As reported in Charli-Joseph et al. (2018) we used mental modeling techniques to identify two dominant narratives about the situation of the wetland in general. The first narrative centered on the impact of urbanization, the second one on water quality. According to these narratives the main drivers of the degradation of Xochimilco were immigration and irregular settlements, and unsustainable farming and livestock managing practices. Both drivers connected strongly with the pollution of water. Irregular settlements do not have basic services such as piped water and sewage systems, and as a result all wastewater goes to the channels. The use of fertilizers for crops and the waste produced by livestock farming also end up contaminating the channels. Other issues were reported as part of these mental models, such as chinampas abandonment, loss of traditional values, lack of participation of civil society and lack of chinampa conservation policies.

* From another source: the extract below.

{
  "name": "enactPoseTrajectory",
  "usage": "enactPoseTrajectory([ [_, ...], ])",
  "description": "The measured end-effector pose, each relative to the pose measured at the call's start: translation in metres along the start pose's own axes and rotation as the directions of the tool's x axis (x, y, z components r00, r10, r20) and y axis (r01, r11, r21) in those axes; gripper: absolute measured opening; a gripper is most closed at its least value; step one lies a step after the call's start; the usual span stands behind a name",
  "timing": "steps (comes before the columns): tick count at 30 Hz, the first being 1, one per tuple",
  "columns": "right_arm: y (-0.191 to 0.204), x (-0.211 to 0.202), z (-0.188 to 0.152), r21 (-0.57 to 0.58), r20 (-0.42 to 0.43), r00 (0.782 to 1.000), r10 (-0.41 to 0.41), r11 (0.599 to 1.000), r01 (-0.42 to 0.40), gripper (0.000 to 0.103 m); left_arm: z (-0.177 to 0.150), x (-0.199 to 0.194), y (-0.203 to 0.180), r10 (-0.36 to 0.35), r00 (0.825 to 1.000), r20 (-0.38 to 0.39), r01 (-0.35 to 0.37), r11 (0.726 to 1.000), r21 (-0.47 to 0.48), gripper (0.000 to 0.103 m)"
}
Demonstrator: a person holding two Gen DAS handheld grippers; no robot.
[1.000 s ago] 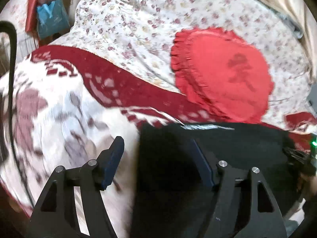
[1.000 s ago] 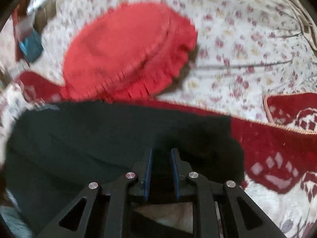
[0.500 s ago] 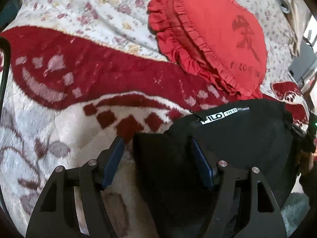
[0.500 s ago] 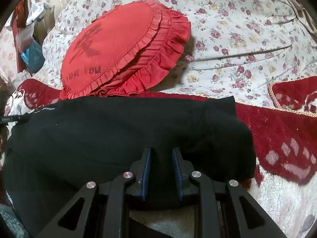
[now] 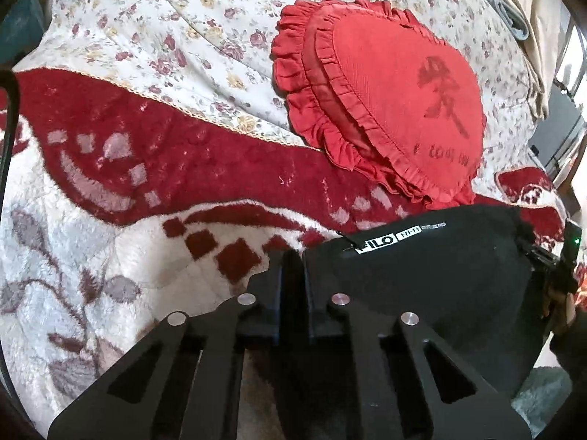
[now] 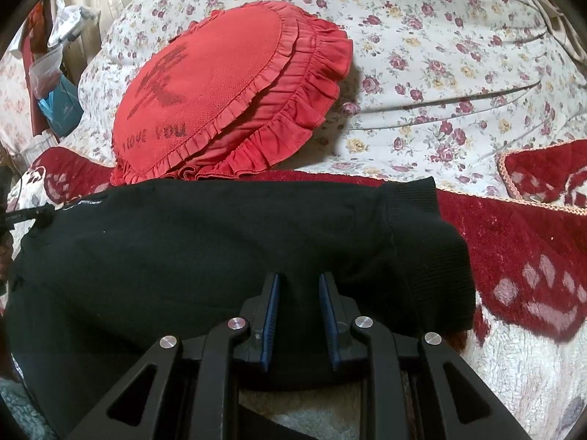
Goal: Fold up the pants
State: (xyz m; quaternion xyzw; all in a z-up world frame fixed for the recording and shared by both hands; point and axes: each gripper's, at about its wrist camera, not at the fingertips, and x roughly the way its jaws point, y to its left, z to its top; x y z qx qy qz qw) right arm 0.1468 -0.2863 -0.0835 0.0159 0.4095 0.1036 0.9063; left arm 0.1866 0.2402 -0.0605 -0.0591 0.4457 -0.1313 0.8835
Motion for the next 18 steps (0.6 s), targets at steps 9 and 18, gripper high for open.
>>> enactPoseTrajectory([
  [9, -0.019, -0.001, 0.017, 0.094, -0.1, 0.989, 0.106, 0.991, -0.097, 0.023, 0.016, -0.043, -0.035, 0.168, 0.979, 0.111, -0.176, 0.982, 0.07, 0.007],
  [18, -0.122, -0.021, 0.085, 0.354, -0.176, 0.978, 0.112, 0.934, -0.044, 0.024, 0.029, -0.021, -0.051, 0.32, 0.941, 0.109, -0.327, 0.944, 0.052, 0.007],
])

These narratives were also confirmed during interviews, and reflected the acknowledgment that underlying processes degrading the environment were having an impact on chinamperos' self-esteem, as well as the destruction of the landscape. It was not only that new houses were being built on chinampas but also that this construction implied a rejection of chinampería by the younger generations, who were not interested in spending hours under the sun, full of dirt and earning very little; they would rather have any other “urban” job. They also felt that society has a low appreciation for being a chinampero and a farmer:

➢ “I do not introduce myself to others as chinampero but as a producer. From the outside, to be a farmer is something derogatory. That is the biggest problem with those who have never lived here [in Xochimilco] […] When they talk about a farmer or a chinampero they think this is a person who has no studies. We touch racism, or I should say discrimination.”

As for the impact of water quality on self-esteem, one chinampero mentioned that their products were sometimes hard to sell:

➢ “People don't purchase products from Xochimilco because they know they are contaminated with treated wastewater…it doesn't even pass through their heads that the water is treated, rather they think ‘dirty’ and from the beginning this [framing] sticks. (Eakin et al., 2019)”

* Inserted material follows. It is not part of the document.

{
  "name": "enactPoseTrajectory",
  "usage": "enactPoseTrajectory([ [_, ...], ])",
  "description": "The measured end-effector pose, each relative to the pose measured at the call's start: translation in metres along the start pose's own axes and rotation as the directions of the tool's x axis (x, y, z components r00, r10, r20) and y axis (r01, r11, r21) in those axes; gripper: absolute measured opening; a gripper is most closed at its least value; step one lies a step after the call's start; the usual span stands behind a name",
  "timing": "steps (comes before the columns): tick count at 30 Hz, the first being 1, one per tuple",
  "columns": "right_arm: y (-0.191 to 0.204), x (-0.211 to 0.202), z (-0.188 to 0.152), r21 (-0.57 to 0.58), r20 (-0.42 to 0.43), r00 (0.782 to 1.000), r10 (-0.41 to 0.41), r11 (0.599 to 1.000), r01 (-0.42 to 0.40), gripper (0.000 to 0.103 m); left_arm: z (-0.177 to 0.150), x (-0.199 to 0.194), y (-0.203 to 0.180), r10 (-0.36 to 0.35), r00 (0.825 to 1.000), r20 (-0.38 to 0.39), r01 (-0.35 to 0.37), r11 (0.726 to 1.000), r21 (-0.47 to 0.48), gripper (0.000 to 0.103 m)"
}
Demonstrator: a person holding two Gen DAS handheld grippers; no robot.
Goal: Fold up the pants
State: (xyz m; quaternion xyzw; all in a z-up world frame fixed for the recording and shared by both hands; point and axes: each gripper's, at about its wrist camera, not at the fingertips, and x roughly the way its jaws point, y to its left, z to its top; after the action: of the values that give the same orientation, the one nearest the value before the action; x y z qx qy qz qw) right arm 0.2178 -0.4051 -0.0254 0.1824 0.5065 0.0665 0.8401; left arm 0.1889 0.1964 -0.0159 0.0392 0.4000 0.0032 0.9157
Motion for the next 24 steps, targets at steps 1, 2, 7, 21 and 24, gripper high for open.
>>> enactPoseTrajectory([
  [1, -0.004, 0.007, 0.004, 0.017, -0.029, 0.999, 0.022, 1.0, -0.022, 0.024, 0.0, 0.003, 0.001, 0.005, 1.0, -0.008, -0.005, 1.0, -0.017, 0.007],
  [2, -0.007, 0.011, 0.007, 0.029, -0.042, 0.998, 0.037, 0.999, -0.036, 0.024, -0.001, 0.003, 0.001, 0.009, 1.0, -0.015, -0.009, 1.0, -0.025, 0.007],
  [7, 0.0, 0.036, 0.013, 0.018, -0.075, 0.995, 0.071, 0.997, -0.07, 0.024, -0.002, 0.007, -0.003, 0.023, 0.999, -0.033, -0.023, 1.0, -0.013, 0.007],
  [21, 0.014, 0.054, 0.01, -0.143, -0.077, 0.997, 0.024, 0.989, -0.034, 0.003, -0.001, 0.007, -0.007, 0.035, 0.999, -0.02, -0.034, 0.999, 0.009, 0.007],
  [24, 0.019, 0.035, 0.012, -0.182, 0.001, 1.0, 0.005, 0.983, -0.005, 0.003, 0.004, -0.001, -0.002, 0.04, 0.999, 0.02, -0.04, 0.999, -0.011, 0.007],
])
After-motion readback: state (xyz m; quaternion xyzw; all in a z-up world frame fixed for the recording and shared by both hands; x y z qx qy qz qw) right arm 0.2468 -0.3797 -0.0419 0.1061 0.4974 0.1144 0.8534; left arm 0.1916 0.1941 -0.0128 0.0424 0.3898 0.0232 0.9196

Some more impactful testimonies attributed the increased number of cases of alcoholism, domestic violence, and even suicidal attempts due to chinamperos being unable to sustain their families as the land is not as good in producing as it used to be. Xochimilcas were proud food producers. The fact that this heritage is being lost is one of the hardest blows for them with an important impact on their self-esteem, in their sense of self-efficacy and, on a more basic level, on their very sense of agency. As expected, positive, although nostalgic emotions were attached to the chinampa: the interviewees would speak of their personal satisfaction, their memories of childhood, and the “feeling that one is contributing to a better world” in relation to the chinampería.

In sum, through these different methods and techniques and several group interactions we found that the participants perceived the causes of change to be external. They were unable to identify specific causes of degradation (there are too many and too intertwined). The participants conveyed a sense of being spectators as external forces degraded the social-ecosystem. Yet, they directly experience and suffer these changes. They communicated a sense of lack of control over the situation and, as reported by two of the participants, a long history of repeated failed interventions on the system aimed at restoring the ecosystem and farming practices. Finally, they perceive others as seeing them as “dirty peasants” or campesinos. This low self-esteem is associated with alcoholism, domestic violence, and other social ills. Above all, they conveyed a longing and nostalgia for a Xochimilco from the past that is long gone.


In order to understand the effects of the erosion of Xochimilco's social-ecological system on chinampero's agency, we would like to present briefly the concept of agency we rely on. An agent7 is not only someone who can act and causally affect its environment; an agent is someone who also possesses a sense of being an agent, which consists of a self-construal as someone who can skillfully manage a situation. Such a sense is primarily an affective bodily felt sensation of an “I can” and it only emerges in interaction with the world. In the first part of this section, we will describe what we take to be an agent as necessarily embedded in a shared sociomaterial context.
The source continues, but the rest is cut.